La Mâlema parle aux femmes :
— Je suis avec vous pour le souvenir et pour vous dire adieu. Je m’en vais, pour un temps. Je ne sais pas la date de mon retour ; ce sera celle du retour de Mouni. Ma maison est vide depuis son départ et je souffre de ne plus voir le visage de « mon enfant » parmi ceux de vos filles. Les mères doivent me comprendre. Je désire que mes leçons ne soient pas toutes oubliées et que vous me gardiez votre pensée. La distance n’y fait rien ; je serai toujours votre sœur. Vous êtes mes amies et vous savez que je vous aime. Longue vie sur vous ! Soyez récompensées par le bien ; car vous avez pleuré à cause de Lella Fatime et de ma douleur. S’il plaît à Dieu l’absence sera brève et prochain le jour de la réunion.
Et toutes s’écrient :
— S’il plaît à Dieu !…
L’Heure du Doute
— Ceux qui dorment ne vivent pas. Guerre à l’hébétude et à l’inertie ! Pour tous les peuples et pour tous les hommes, le droit à la vie de virtuel doit devenir effectif.

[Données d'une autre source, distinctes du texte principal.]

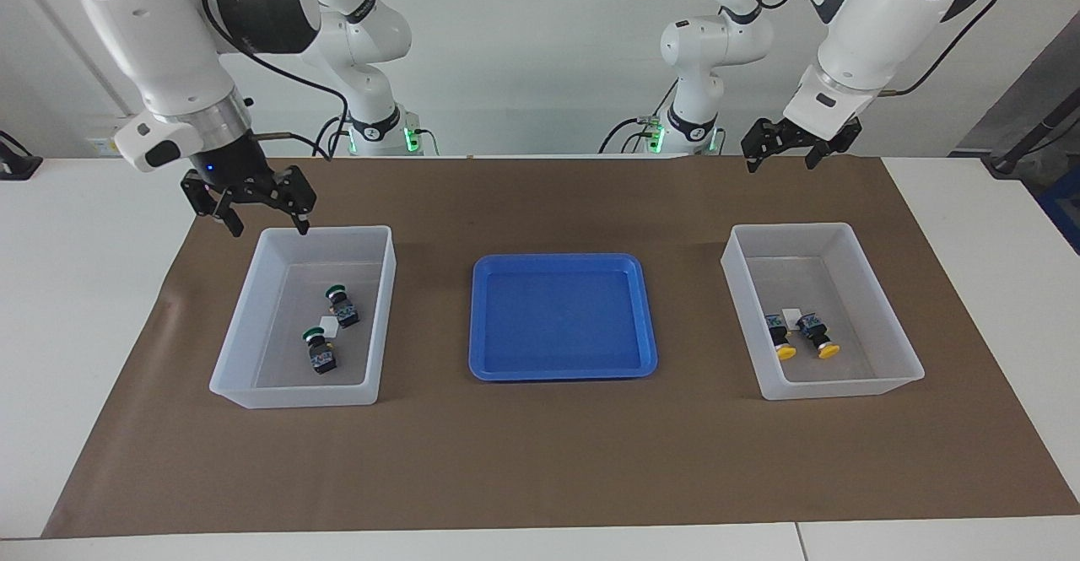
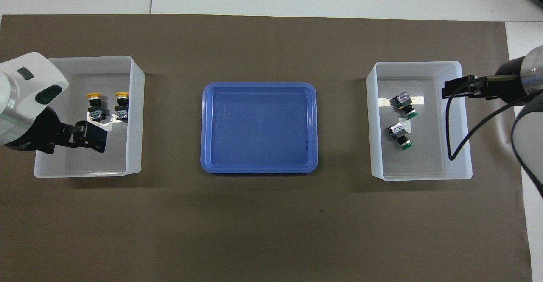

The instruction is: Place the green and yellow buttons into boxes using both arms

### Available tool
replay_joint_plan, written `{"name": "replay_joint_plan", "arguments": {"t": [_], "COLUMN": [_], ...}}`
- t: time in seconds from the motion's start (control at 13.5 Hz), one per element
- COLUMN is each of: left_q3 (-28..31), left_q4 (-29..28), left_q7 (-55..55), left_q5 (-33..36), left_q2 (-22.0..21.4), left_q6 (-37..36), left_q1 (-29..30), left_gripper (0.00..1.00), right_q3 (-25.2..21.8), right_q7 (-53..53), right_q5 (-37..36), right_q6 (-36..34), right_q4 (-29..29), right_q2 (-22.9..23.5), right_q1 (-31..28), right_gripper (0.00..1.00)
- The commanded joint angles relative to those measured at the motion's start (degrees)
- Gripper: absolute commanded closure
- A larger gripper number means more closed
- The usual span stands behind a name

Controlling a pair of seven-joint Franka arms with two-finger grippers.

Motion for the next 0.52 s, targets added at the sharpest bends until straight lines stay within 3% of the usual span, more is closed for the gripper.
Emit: {"name": "replay_joint_plan", "arguments": {"t": [0.0, 0.3, 0.44], "left_q3": [0.5, 0.5, 0.1], "left_q4": [-2.9, -1.1, 1.7], "left_q7": [3.1, 2.9, 2.6], "left_q5": [0.1, 0.0, -1.1], "left_q2": [-2.6, -1.3, 1.7], "left_q6": [3.7, 5.2, 4.5], "left_q1": [2.7, 3.3, 3.0], "left_gripper": [0.0, 0.0, 0.0], "right_q3": [0.1, 0.2, 0.5], "right_q7": [1.6, 3.9, 3.8], "right_q5": [-2.3, -1.6, -1.6], "right_q6": [-7.8, -10.8, -10.5], "right_q4": [4.1, 3.2, 3.0], "right_q2": [0.0, -2.7, -2.7], "right_q1": [-0.8, -1.1, -0.6], "right_gripper": [0.0, 0.0, 0.0]}}
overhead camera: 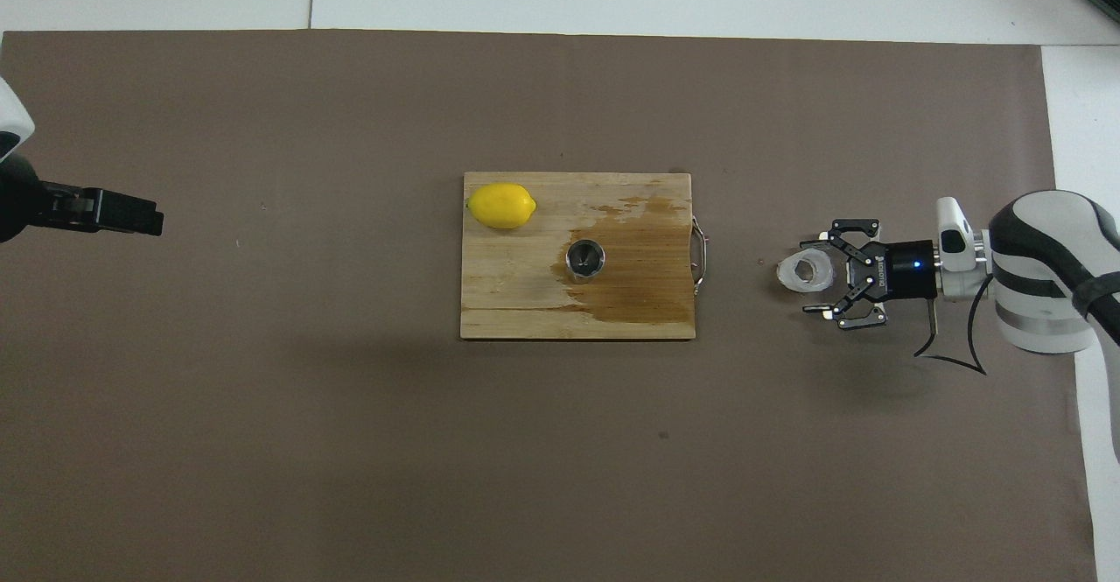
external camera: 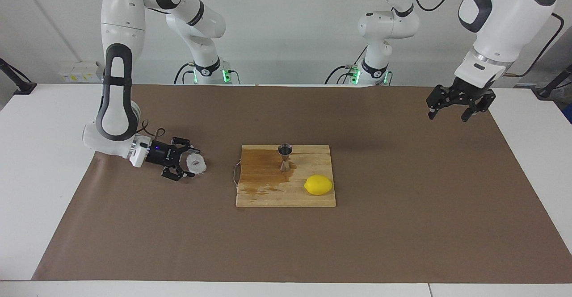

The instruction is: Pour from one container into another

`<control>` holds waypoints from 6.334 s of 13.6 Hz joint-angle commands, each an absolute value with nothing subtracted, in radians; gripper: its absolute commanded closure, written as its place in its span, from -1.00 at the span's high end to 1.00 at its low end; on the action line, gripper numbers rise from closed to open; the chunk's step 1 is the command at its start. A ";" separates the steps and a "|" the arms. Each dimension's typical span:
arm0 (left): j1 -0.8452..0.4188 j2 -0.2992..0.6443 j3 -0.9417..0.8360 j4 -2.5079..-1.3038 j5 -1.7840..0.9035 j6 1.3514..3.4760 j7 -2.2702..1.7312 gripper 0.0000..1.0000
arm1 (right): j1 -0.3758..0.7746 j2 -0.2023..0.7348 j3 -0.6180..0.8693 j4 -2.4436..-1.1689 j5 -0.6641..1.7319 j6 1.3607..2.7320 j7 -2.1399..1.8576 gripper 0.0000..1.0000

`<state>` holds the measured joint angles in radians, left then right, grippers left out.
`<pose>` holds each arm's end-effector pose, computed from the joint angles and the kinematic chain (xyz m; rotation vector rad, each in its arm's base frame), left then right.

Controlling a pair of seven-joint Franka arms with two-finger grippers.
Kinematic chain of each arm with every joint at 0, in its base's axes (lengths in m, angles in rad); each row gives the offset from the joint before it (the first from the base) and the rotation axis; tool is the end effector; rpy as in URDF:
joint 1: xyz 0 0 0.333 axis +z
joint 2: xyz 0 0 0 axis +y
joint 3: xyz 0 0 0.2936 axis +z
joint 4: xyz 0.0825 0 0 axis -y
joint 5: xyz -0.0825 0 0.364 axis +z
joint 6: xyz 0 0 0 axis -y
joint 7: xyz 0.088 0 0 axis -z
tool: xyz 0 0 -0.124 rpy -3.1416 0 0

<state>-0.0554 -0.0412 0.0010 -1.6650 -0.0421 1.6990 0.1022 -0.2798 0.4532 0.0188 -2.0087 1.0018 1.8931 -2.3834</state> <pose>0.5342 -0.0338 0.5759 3.0901 -0.2365 0.1181 0.5368 -0.0651 0.2044 -1.6905 -1.5634 -0.8477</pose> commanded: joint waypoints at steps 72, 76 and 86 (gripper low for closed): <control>-0.055 -0.071 -0.003 -1.677 -0.005 1.568 0.103 1.00 | 0.425 0.170 0.051 -1.979 0.003 2.462 -1.123 -0.99; -0.055 -0.071 -0.003 -1.677 -0.005 1.568 0.103 1.00 | 0.437 0.175 0.051 -1.979 -0.012 2.464 -1.095 -0.99; -0.055 -0.071 -0.003 -1.677 -0.005 1.568 0.103 1.00 | 0.422 0.173 0.057 -2.016 0.034 2.520 -1.092 -0.98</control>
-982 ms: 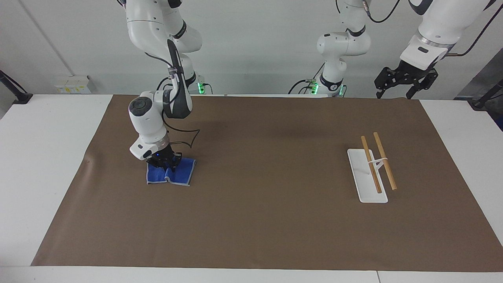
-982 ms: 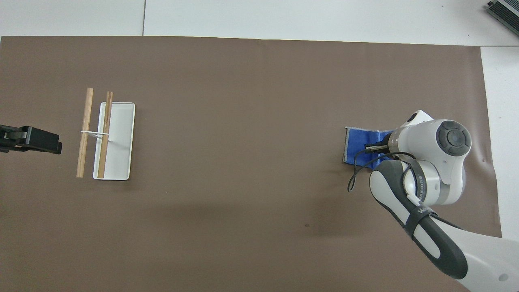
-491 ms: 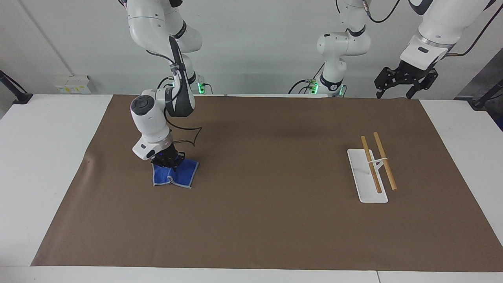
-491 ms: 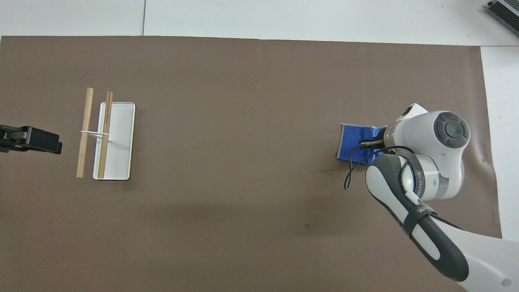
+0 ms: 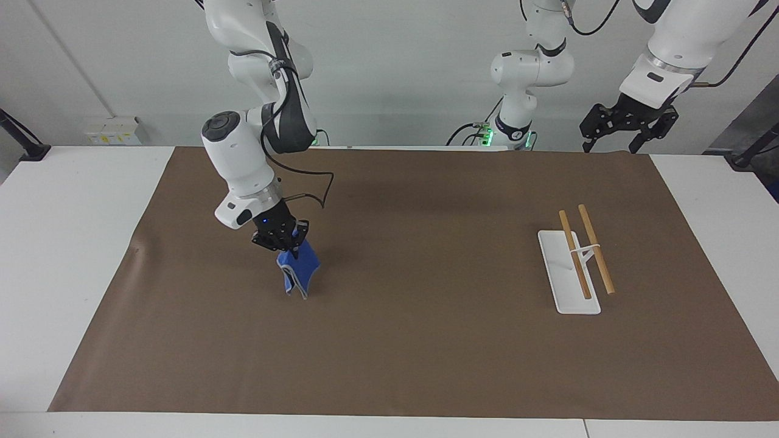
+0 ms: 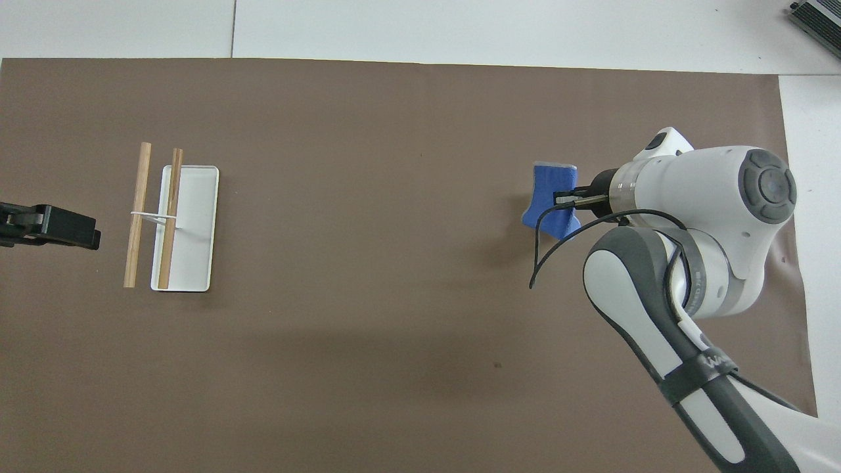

— Et si conquérir ce droit effectif mène à la mort ?…
Quand Si Laïd partit avec ses cavaliers, un autre goum revenait de Casablanca. C’était celui qu’avait levé, le premier, Cherïef-Soltann.
Les cavaliers étaient encore ivres de la bataille. Une multitude émue et tumultueuse acclamait leurs noms, une multitude en joie, car des chevaux seuls étaient morts ou perdus et les quelques blessures des goumiers guériraient vite.
Les étalons et les juments bondissaient, mufles baveux, crinières déchevelées ; la clameur triomphale des hommes répondait aux cris d’accueil.